Note that FIG. 15 shows reheating of boiled food. For example, it can process quite a lot of daily menus such as rice, milk, coffee, curry, udon, bowls, and various side dishes. Moreover, since the heating finish of the products in this distribution range is within the ±15% range temperature, there is no problem at all in using the reheating mode in practice. Of course, if you are cooking without tableware, such as cooking spinach by wrapping it in a lamp, the relationship between TI and weight will be the same as in Section 2.
It can be processed using the weight function ω).

〔Effect of the invention〕

- As explained above, according to the present invention, the rate of change in the generation rate of steam or gas generated by the heating means is determined, and the rate of change is determined based on the time from the start of heating when this rate of change reaches a set value. Since the time from this time to the end of heating is set, there is no possibility of over-heating or under-heating.
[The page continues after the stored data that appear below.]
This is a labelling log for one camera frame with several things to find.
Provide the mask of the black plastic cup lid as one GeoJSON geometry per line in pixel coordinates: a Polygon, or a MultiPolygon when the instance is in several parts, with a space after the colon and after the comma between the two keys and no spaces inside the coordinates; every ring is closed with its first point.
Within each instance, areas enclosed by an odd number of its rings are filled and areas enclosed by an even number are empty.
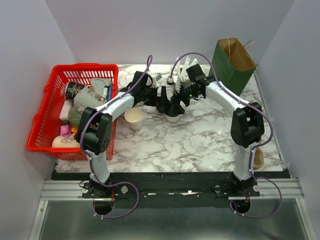
{"type": "Polygon", "coordinates": [[[184,113],[184,111],[180,111],[180,110],[178,110],[178,109],[176,109],[176,108],[172,108],[172,109],[167,109],[167,110],[165,110],[165,114],[167,115],[167,116],[169,116],[169,117],[177,117],[177,116],[179,116],[179,115],[181,115],[181,114],[183,114],[184,113]]]}

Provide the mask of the white paper cup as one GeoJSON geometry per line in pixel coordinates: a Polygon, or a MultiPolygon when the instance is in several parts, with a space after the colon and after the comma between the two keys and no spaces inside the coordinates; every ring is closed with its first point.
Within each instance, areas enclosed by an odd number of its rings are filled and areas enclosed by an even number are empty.
{"type": "Polygon", "coordinates": [[[180,116],[177,115],[177,116],[169,116],[169,115],[166,115],[166,119],[170,122],[170,123],[176,123],[179,119],[180,119],[180,116]]]}

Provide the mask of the green paper bag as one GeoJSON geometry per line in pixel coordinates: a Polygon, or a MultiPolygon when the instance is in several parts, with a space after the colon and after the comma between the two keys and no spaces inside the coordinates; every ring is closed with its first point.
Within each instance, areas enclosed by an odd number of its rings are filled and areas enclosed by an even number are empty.
{"type": "Polygon", "coordinates": [[[212,58],[217,78],[231,92],[240,96],[256,70],[256,64],[247,52],[246,46],[237,38],[224,38],[217,41],[212,58]]]}

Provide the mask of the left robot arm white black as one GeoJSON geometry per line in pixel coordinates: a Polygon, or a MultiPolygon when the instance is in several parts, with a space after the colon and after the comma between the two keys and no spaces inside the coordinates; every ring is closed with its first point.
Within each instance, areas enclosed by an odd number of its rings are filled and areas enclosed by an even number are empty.
{"type": "Polygon", "coordinates": [[[111,144],[114,122],[138,103],[160,107],[161,101],[168,99],[165,85],[148,85],[148,80],[152,79],[148,73],[137,71],[132,81],[114,98],[95,108],[86,107],[82,113],[76,141],[88,159],[90,178],[96,182],[93,191],[101,198],[107,197],[111,191],[111,185],[107,182],[110,171],[106,151],[111,144]]]}

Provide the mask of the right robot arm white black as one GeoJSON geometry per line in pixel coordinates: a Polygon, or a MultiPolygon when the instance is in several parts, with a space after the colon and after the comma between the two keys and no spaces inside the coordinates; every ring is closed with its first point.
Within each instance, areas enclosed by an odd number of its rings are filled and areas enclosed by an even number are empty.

Furthermore, if the time required to complete steam heating is set according to the weight of the food to be cooked, there is no need to adjust the heating time depending on the weight, and the heating time can be automatically set.

[Brief explanation of the drawing]

1 to 3 are an external view and a simplified block diagram showing an embodiment of the heating cooker according to the present invention, FIGS. 4 to 8 are time charts and flow charts for explaining its operation, and FIG. The 151st HU is the force g according to the present invention.
It is a flow chart and a characteristic diagram for explaining other examples of a heat cooker. 1...Main body, 2...Heating chamber, 3...Operation unit,! i
, 6... Heater, 7... Magnetron, 9... Gas sensor, 10... Microcomputer, 17...
- Heating state detection means, 1B... Counting section, 19... Calculating section, 20... Memory, 21... Heating control section. Agent Masuo Oiwa (2 idiots) Figure 4

Claims (3)

[Claims] (1) a sensor that detects steam or gas generated by heating food with a heating means; and a heating state determination means that determines the rate of change in the rate of generation of the steam or gas based on the output of this sensor; It is characterized by comprising a counting means for counting the time from the start of heating when the rate of change reaches a set value, and a control means for setting the time until the end of heating based on the counted time. A heating cooker. (2) The cooking device according to claim 1, characterized in that the time until the end of heating is set in relation to the counting time counted by the counting means. (3) a sensor that detects the steam or gas generated by heating the food with the heating means; and a heating state determining means that determines the rate of change in the rate of generation of the steam or gas based on the output of the sensor; A counting means for counting the time from the start of heating when the rate of change reaches a set value, a control means for setting the time until the end of heating, and a weight detection means for detecting the weight of the food. A heating cooking device, characterized in that the control means sets the time until the end of heating based on the time counted by the counting means and the weight detected by the weight detecting means.